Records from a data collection
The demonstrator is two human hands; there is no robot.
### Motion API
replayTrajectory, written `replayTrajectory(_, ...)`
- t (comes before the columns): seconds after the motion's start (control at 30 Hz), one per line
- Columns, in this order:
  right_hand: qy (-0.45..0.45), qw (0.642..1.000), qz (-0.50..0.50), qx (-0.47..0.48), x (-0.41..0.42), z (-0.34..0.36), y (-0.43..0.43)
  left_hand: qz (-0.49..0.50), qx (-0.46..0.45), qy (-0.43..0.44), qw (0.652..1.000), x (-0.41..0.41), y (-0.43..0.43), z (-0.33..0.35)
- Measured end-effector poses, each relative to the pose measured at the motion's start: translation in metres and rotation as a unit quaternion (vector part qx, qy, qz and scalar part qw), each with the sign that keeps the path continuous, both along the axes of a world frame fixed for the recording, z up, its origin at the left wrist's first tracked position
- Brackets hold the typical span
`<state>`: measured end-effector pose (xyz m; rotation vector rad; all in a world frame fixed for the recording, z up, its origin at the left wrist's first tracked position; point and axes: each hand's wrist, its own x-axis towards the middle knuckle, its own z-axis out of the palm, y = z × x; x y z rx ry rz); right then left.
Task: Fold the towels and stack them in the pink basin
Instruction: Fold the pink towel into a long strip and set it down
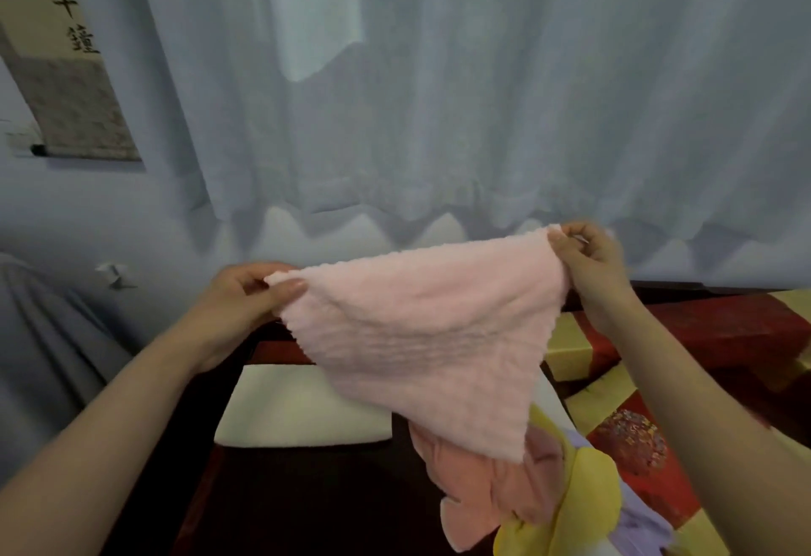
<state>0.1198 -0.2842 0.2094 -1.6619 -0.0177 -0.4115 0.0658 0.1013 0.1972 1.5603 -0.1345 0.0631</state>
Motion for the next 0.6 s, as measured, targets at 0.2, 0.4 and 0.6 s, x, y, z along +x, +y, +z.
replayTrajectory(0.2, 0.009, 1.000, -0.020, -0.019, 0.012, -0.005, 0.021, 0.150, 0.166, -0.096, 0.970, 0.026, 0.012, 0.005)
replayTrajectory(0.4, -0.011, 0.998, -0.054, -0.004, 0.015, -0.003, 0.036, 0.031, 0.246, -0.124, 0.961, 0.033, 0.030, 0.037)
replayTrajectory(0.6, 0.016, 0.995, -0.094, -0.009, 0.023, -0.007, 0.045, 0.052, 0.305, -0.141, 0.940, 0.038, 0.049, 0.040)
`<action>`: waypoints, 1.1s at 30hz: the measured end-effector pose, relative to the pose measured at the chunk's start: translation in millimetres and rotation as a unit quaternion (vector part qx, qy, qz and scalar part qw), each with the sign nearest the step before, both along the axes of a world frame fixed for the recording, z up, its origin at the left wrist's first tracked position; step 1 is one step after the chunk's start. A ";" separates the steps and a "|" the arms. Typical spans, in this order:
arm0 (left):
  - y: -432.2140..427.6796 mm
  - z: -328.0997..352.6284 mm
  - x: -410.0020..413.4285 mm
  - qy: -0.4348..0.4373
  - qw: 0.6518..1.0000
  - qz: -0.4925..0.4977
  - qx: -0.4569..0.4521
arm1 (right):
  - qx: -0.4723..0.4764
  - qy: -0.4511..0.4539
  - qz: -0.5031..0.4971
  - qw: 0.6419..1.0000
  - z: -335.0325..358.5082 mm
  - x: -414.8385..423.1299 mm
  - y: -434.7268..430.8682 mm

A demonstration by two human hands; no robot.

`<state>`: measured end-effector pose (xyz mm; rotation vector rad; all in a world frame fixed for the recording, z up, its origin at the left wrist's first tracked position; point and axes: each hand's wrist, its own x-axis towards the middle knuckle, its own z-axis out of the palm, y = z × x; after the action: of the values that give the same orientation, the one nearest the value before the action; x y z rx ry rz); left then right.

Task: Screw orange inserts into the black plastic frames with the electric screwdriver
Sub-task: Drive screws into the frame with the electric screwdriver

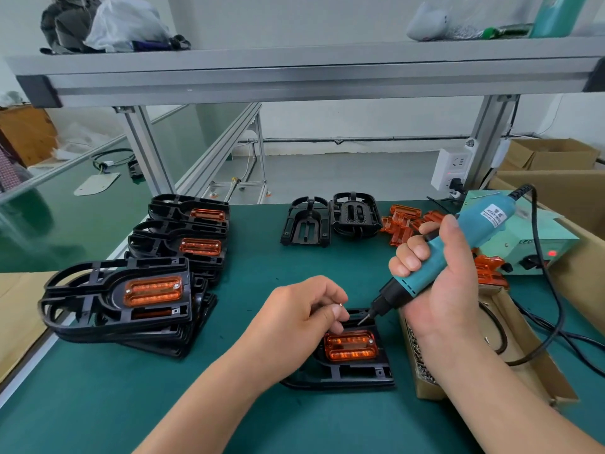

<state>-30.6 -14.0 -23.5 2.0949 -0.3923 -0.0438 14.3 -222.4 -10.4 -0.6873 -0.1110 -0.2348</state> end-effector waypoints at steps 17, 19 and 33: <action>-13.4 -0.8 -9.3 0.022 0.999 -0.025 0.015 | 0.033 -0.009 -0.014 0.999 7.4 -3.7 -2.2; -13.5 -0.9 -9.9 0.020 0.999 -0.025 0.014 | 0.031 -0.006 -0.013 0.999 7.9 -3.2 -1.3; -13.3 -1.7 -10.1 0.025 0.999 -0.030 0.003 | 0.021 -0.011 -0.007 1.000 6.2 -4.4 0.1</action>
<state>-40.7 -27.2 -25.2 2.0834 -0.4255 -0.1335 9.9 -222.4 -4.2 -0.6431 -0.1222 -0.2568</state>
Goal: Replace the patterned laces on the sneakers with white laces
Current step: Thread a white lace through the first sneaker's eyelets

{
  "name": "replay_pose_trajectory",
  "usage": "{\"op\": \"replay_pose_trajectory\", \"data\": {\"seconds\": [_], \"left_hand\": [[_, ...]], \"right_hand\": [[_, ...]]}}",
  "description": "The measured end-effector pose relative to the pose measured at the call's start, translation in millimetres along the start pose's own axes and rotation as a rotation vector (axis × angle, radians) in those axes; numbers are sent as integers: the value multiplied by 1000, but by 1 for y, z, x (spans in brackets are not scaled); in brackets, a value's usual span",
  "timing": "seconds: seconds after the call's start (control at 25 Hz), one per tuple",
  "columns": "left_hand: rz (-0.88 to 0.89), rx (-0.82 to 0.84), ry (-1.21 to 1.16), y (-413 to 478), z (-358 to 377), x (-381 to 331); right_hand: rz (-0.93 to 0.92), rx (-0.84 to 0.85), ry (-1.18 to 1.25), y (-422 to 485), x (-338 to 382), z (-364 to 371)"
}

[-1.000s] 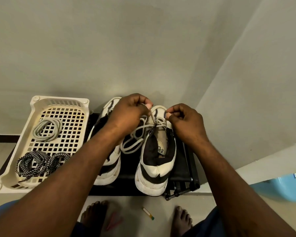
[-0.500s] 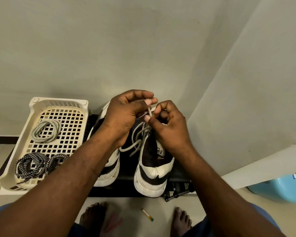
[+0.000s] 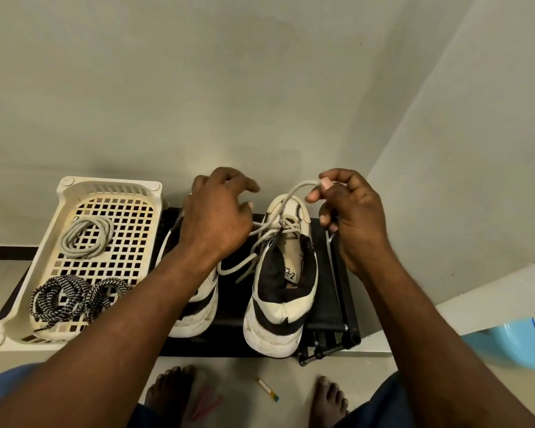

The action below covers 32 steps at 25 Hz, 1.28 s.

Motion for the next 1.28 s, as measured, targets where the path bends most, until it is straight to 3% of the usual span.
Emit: {"op": "replay_pose_trajectory", "data": {"seconds": [0.08,0.12,0.28,0.48,0.56,0.68,0.76,0.88,1.08,1.16,1.28], "left_hand": [[22,150,-398,-1,8,-16],[10,222,-484,-5,13,-23],[73,155,-312,-8,18,-23],[10,89,2,0,11,-8],[56,97,-20,-3,13,-10],[56,107,-269,-7,18,-19],[53,87,-226,-6,24,-21],[42,64,-124,-8,32,-20],[-10,109,-22,-8,48,-19],[-18,131,-11,-8,53,-23],[-33,165,14,-12,59,-26]], "right_hand": [[-33,20,-159,-6,-1,14],[-47,27,-197,-7,-2,19],[-37,70,-223,-5,-5,19],[43,-86,-327,6,-15,-4],[44,-14,-341,5,-16,-3],[-11,128,-335,0,-15,10],[-39,58,-370,-2,-14,12],[-56,-66,-633,-1,-16,2],[73,251,-1020,-11,-28,-3],[102,196,-968,-11,-31,-5],[338,125,-691,-9,-40,-12]]}}
Point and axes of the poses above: each hand's wrist, its own y-axis towards the middle knuckle, its own z-axis out of the palm, x = y × z, the point moved 3 cm from there along y, towards the middle knuckle, and after that the axes turned 15 degrees about -y, right-handed, at the moved point
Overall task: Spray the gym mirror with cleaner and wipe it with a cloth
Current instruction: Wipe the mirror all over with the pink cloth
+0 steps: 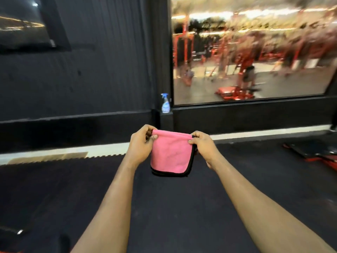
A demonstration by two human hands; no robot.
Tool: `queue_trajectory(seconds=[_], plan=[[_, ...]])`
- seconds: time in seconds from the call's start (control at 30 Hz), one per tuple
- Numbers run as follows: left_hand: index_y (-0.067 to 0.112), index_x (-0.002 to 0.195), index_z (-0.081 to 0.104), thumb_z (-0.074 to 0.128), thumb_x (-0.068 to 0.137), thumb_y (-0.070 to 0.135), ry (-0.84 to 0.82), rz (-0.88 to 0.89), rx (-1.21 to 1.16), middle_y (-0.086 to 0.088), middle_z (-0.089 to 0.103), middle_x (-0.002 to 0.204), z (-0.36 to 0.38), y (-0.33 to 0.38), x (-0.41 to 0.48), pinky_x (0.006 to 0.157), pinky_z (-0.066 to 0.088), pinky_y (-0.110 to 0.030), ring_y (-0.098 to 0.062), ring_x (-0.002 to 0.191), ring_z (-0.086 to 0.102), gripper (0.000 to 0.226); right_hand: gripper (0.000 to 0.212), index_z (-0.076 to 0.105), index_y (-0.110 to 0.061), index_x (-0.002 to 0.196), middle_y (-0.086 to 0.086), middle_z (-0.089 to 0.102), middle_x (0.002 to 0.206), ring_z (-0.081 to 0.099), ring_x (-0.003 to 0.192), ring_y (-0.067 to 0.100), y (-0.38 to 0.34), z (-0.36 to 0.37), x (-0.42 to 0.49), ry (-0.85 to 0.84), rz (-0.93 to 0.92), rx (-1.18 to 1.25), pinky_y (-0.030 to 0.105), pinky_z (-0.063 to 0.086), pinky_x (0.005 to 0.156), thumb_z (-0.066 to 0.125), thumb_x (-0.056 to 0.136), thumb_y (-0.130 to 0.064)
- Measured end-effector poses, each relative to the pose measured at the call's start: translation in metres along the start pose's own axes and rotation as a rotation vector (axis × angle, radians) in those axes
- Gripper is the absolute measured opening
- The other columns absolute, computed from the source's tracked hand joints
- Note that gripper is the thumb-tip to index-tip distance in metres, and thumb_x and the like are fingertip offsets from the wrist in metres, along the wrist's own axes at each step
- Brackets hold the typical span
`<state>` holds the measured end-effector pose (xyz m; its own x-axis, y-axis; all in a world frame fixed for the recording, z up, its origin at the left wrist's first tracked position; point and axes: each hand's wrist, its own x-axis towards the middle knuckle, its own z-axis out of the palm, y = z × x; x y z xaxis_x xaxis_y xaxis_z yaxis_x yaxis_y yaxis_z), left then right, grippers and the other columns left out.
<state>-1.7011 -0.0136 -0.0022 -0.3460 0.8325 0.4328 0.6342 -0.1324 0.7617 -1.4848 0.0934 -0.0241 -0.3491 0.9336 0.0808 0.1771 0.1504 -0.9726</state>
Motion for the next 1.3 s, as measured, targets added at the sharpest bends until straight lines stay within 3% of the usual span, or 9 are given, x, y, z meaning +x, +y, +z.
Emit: queue_trajectory(seconds=[0.13,0.23,0.4,0.53,0.77,0.87,0.97,1.1,1.3], plan=[[0.016,0.103,0.071,0.067,0.098,0.006,-0.081,0.069,-0.05,0.004,0.072,0.093,0.044,-0.015,0.079,0.073,0.049,-0.012,0.002,0.082,0.063,0.012,0.019,0.064,-0.011,0.088,0.009,0.058,0.078,0.053,0.067,0.016,0.008,-0.031,0.059,0.002,0.032,-0.029,0.024,0.044,0.048,0.057,0.091,0.006],[0.015,0.103,0.071,0.066,0.098,0.006,-0.127,0.102,-0.088,0.003,0.072,0.093,0.063,-0.024,0.147,0.067,0.05,-0.014,-0.002,0.081,0.064,0.012,0.019,0.066,-0.011,0.092,0.006,0.06,0.078,0.055,0.07,0.015,0.003,-0.04,0.112,0.057,0.007,-0.066,0.025,0.046,0.053,0.06,0.089,0.006],[0.013,0.103,0.071,0.067,0.096,0.007,-0.172,0.243,-0.05,0.003,0.072,0.089,0.08,-0.03,0.271,0.072,0.043,-0.009,0.007,0.076,0.059,0.009,0.023,0.068,-0.009,0.092,-0.001,0.065,0.08,0.06,0.077,0.011,-0.013,-0.037,0.203,0.103,-0.068,-0.105,0.028,0.047,0.07,0.082,0.079,-0.022],[0.016,0.103,0.072,0.068,0.096,0.006,-0.2,0.33,-0.032,0.005,0.073,0.092,0.1,-0.037,0.36,0.075,0.045,-0.013,0.003,0.082,0.062,0.013,0.032,0.06,-0.008,0.077,-0.008,0.055,0.065,0.052,0.059,0.0,-0.024,-0.033,0.277,0.126,-0.126,-0.161,0.015,0.042,0.053,0.088,0.08,-0.025],[0.013,0.109,0.073,0.066,0.097,0.005,-0.217,0.367,0.016,0.003,0.074,0.099,0.17,-0.082,0.497,0.076,0.045,-0.006,-0.007,0.09,0.067,0.016,0.059,0.075,-0.013,0.098,-0.004,0.076,0.09,0.07,0.086,0.014,-0.008,-0.044,0.451,-0.04,-0.056,-0.225,0.034,0.054,0.079,0.085,0.064,-0.06],[0.015,0.111,0.073,0.066,0.098,0.004,-0.279,0.351,0.058,0.004,0.074,0.102,0.198,-0.1,0.559,0.081,0.048,-0.01,-0.006,0.096,0.068,0.018,0.037,0.077,-0.017,0.11,0.003,0.08,0.103,0.075,0.101,0.024,-0.001,-0.044,0.533,-0.134,-0.006,-0.161,0.043,0.058,0.097,0.079,0.087,-0.045],[0.017,0.109,0.073,0.068,0.096,0.005,-0.191,0.299,0.036,0.006,0.074,0.099,0.215,-0.117,0.631,0.08,0.047,-0.011,-0.003,0.091,0.068,0.018,0.024,0.077,-0.013,0.111,0.008,0.079,0.107,0.073,0.106,0.031,0.001,-0.047,0.622,-0.081,-0.047,-0.1,0.046,0.055,0.097,0.069,0.099,-0.032],[0.013,0.113,0.072,0.066,0.098,0.007,0.011,0.264,0.035,0.009,0.069,0.093,0.228,-0.146,0.726,0.079,0.048,-0.018,-0.006,0.082,0.063,0.017,0.029,0.072,-0.012,0.126,0.003,0.073,0.118,0.066,0.111,0.02,0.001,-0.052,0.727,0.078,-0.068,0.01,0.028,0.049,0.081,0.064,0.103,-0.027],[0.017,0.126,0.068,0.058,0.105,0.021,0.207,0.234,0.032,-0.002,0.067,0.108,0.254,-0.222,0.864,0.094,0.053,-0.038,-0.016,0.098,0.062,0.023,0.037,0.061,-0.012,0.141,0.002,0.064,0.136,0.057,0.118,0.017,0.016,-0.052,0.868,0.21,-0.086,0.114,0.032,0.042,0.1,0.058,0.106,-0.022]])
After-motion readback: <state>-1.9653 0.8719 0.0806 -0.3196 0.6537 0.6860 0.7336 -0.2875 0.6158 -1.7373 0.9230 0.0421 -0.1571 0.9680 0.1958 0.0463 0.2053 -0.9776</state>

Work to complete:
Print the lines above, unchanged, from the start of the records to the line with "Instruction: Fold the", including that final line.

Your solution:
The demonstrator is two human hands; there is no robot.
### Motion API
replayTrajectory, written `replayTrajectory(_, ...)`
- t (comes before the columns): seconds after the motion's start (control at 30 Hz), one per line
- Columns, in this order:
  right_hand: qy (-0.45..0.45), qw (0.642..1.000), qz (-0.50..0.50), qx (-0.47..0.48), x (-0.41..0.42), z (-0.34..0.36), y (-0.43..0.43)
  left_hand: qz (-0.49..0.50), qx (-0.46..0.45), qy (-0.43..0.44), qw (0.652..1.000), x (-0.41..0.41), y (-0.43..0.43), z (-0.33..0.35)
- Measured end-effector poses, each relative to the pose measured at the motion's start: translation in metres and rotation as a unit quaternion (vector part qx, qy, qz and scalar part qw), each with the sign that keeps the path continuous, both along the axes of a world frame fixed for the recording, z up, its origin at the left wrist's first tracked position
- Brackets hold the typical span
`<state>`: measured end-effector pose (xyz m; rotation vector rad; all in a world frame fixed for the recording, z up, its origin at the left wrist's first tracked position; point and axes: each hand's wrist, its own x-axis towards the middle knuckle, its own z-axis out of the palm, y = z × x; x y z rx ry rz); right then left.
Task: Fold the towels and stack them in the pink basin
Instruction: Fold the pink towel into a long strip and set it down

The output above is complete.